[quote name='wesley982002']A xenon 3.2ghz runs around 700 right now, so in 18 months that will be down to probably about a hundred and some change. If you do a look at the intel roadmap you will see that the 4 ghz xenon is supposed to be out q1 of 2005, so that gives plenty of time for price cuts. It could still be close to 200 though, so theres no telling on a 300 dollar price or that processor being used.[/quote]
I take it you mean a Xeon. This is Intel's line for high-end workstations and servers, primarily distinguished by large caches and SMP support. (SMP used to be universally supported but Intel deided to make it more of a premium with the P4. The system I'm writing this on is a dual Celeron 533 MHz BP6 mobo.)

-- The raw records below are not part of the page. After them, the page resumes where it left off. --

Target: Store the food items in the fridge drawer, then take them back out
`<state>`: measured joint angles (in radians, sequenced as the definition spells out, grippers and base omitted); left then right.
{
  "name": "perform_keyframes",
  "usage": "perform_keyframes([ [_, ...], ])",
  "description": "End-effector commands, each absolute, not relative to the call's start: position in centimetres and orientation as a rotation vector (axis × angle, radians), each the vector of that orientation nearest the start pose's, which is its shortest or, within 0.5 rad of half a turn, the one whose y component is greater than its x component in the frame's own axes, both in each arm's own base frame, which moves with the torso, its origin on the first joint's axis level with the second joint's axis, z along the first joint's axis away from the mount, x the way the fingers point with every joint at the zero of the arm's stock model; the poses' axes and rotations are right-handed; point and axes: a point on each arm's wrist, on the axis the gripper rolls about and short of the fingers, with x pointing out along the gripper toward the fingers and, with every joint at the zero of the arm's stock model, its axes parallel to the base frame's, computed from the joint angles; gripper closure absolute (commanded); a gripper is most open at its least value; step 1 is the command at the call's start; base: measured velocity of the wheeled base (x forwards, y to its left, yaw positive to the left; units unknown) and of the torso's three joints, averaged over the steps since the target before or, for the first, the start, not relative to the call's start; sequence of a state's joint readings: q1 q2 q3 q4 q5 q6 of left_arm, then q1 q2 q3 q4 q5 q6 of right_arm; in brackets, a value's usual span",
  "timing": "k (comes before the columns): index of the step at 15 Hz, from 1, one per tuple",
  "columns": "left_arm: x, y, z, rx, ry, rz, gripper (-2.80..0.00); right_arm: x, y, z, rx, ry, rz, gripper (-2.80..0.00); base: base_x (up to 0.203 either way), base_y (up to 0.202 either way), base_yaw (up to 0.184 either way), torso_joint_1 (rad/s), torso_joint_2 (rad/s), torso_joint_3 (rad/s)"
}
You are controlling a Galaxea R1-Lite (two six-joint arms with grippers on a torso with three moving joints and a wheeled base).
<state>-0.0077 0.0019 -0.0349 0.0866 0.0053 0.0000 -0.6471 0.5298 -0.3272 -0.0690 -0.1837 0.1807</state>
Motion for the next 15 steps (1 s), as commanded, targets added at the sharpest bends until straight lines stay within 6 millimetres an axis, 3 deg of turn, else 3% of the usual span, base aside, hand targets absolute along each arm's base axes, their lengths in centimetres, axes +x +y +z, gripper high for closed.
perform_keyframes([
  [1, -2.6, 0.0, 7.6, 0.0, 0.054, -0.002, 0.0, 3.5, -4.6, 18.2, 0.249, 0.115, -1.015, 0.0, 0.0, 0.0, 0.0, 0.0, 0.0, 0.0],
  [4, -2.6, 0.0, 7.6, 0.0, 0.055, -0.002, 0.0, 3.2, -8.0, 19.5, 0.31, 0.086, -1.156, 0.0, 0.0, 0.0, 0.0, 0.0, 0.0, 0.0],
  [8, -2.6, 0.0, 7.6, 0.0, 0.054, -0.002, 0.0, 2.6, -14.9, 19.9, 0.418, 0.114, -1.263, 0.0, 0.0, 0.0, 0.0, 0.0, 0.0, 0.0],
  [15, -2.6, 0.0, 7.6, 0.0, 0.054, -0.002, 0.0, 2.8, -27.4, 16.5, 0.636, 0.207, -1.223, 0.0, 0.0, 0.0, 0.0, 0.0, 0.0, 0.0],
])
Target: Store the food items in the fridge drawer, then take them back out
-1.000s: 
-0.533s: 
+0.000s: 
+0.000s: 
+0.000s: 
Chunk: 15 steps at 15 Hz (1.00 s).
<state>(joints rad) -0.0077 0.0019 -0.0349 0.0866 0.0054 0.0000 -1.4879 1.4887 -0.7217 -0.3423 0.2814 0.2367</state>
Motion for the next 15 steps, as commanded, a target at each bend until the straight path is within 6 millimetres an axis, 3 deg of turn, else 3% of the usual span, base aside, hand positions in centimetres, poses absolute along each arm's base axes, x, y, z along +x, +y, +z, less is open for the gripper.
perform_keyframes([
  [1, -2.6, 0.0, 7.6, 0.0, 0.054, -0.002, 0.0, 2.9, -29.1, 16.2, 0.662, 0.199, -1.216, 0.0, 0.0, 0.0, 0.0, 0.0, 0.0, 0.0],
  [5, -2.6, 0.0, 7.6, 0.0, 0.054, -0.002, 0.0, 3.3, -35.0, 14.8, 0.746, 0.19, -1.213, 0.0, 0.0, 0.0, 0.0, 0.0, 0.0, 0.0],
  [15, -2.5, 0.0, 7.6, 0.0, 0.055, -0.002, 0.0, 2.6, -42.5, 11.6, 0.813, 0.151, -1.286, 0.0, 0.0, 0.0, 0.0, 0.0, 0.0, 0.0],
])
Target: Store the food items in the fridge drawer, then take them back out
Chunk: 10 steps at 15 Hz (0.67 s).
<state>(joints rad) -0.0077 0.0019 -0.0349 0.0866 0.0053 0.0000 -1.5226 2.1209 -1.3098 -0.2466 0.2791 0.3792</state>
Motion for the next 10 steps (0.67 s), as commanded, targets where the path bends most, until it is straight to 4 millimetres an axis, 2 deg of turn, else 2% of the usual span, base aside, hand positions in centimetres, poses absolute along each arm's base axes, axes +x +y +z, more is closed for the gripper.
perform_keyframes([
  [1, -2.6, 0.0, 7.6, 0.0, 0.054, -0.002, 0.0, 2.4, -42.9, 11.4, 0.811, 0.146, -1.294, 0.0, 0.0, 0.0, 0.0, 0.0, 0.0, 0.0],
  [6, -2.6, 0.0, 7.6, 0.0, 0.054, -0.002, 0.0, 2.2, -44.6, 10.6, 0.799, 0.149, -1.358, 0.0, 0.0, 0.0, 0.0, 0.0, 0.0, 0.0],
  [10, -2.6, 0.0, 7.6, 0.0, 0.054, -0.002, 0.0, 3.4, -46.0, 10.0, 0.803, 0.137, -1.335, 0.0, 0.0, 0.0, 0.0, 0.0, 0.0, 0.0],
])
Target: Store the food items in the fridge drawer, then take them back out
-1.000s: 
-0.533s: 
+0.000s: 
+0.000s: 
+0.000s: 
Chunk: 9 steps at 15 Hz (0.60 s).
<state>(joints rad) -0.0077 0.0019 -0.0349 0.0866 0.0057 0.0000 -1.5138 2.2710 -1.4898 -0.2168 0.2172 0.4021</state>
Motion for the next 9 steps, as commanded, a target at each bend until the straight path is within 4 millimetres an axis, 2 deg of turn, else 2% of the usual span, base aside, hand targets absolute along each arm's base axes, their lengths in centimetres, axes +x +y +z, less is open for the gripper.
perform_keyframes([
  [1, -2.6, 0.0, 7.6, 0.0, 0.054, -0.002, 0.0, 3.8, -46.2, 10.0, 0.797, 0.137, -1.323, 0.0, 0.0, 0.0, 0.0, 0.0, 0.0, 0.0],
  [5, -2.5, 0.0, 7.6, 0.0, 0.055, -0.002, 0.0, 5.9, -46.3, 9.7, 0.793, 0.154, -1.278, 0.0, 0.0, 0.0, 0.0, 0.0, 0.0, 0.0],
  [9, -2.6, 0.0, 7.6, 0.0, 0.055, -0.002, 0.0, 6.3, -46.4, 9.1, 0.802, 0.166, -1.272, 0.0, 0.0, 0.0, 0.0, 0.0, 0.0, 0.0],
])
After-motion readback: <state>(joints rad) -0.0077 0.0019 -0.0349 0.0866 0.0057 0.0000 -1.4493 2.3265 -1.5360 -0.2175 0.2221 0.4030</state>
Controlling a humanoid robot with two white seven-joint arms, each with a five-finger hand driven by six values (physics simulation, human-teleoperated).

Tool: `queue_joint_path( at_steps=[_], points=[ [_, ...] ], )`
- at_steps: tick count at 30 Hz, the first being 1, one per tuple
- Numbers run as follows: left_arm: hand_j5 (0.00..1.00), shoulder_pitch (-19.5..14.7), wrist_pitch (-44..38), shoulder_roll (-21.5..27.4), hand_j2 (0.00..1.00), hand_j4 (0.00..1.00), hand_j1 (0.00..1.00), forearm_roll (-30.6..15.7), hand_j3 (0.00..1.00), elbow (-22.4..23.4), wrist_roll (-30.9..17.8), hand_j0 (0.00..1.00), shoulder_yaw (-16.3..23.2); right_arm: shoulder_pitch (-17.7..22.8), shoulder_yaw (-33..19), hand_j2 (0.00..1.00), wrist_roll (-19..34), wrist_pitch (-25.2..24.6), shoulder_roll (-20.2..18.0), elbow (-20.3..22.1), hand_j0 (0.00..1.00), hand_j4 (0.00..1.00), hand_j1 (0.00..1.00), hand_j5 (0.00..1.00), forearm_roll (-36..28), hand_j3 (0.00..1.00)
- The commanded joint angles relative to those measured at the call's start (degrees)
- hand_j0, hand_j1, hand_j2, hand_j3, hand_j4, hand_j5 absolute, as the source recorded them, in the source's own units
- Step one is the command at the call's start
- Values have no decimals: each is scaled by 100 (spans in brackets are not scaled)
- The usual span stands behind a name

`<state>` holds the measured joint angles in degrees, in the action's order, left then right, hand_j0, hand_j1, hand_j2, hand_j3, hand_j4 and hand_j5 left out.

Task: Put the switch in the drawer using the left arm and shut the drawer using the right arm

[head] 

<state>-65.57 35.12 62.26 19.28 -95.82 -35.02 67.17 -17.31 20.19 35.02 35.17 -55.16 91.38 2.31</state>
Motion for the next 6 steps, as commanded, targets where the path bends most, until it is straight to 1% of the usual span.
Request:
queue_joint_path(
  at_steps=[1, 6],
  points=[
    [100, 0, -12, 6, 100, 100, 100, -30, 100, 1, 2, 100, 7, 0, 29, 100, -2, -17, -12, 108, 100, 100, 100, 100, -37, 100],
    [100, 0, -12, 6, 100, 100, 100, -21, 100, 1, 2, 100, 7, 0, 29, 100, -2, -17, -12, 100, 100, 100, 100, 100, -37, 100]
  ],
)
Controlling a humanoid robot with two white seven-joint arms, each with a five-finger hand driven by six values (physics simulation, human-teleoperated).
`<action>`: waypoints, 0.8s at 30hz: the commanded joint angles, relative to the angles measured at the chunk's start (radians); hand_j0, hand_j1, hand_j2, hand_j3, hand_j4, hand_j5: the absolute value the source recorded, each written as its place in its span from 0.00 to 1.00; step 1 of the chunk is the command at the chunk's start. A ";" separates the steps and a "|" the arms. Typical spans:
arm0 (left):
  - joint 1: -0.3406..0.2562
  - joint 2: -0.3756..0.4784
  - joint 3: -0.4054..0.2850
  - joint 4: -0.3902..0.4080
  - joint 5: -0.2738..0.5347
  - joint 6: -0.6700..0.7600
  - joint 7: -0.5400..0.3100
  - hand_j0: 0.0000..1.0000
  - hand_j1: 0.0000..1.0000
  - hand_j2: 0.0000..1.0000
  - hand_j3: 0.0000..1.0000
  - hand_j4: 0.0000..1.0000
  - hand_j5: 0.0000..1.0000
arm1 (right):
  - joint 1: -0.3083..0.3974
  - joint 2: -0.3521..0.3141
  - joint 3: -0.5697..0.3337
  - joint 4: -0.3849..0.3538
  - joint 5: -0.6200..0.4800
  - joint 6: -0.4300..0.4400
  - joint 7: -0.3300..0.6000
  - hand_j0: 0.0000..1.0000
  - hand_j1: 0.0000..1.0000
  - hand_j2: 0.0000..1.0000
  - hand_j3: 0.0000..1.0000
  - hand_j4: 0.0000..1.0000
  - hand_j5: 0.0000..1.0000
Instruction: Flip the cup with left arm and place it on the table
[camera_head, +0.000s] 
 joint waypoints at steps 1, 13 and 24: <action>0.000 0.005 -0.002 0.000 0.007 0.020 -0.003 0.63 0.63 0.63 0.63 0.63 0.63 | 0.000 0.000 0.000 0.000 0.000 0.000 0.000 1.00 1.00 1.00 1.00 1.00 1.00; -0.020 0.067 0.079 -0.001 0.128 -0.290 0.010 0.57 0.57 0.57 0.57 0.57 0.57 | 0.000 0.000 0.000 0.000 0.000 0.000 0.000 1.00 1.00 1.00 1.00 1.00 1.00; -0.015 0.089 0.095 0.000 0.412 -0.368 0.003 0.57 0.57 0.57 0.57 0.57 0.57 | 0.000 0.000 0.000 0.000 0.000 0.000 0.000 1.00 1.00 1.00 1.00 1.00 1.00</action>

The 3.2 GHz Xeon will never, ever be down to a hundred dollars. (Which would be extremely expensive for a console in any case.) It will instead simply by discontinued as have all its predecessor which no longer had a market against consumer oriented chips.
I wouldn't hold my breath on that 4 GHz P4. Intell recently canceled the next two generations of the P4 (NetBurst) architecture to to severe problems with power and heat. The recently introduced Prescott P4 chips will continue but they would never be suitable for console applications in their current form. If a new Intel based console were starting design today it would instead look to the Pentium M series that currnetly drive the laptop market and will be the basis of future desktop CPUs. These have a desing much closer to the P-III and AMD chips which among other hings means much lower clocks speeds. The Pentium M line just recently hit 2 GHZ.
As I mentioned previously, P4 speeds have absolutely no bearing on expected clock speed increase to the IBM PPC products. The Pentium 4 architecture was specifically designed for high clock rates and only outpaces competing architectures where it has a substantial clock speed advantage. This is why a CPU that AMD gives a performance rating equal to a 3.0 GHz P4 runs at a much lower clock rate but is head to head in most performance measures. For example, note the clock speed of this CPU:
http://shop4.outpost.com/product/3559924
AMD recently moves to a 64-bit design with integrated memory controller that greatly up their performance without any major boost to clock speed. See here how their ass-kicking 3400+ runs at only 2.2 GHz.
PowerPC similarly is not designed to emphasize clock rate. IBM is in no hurry to reach the speeds that are currently casting Intel's roadmap into disarray.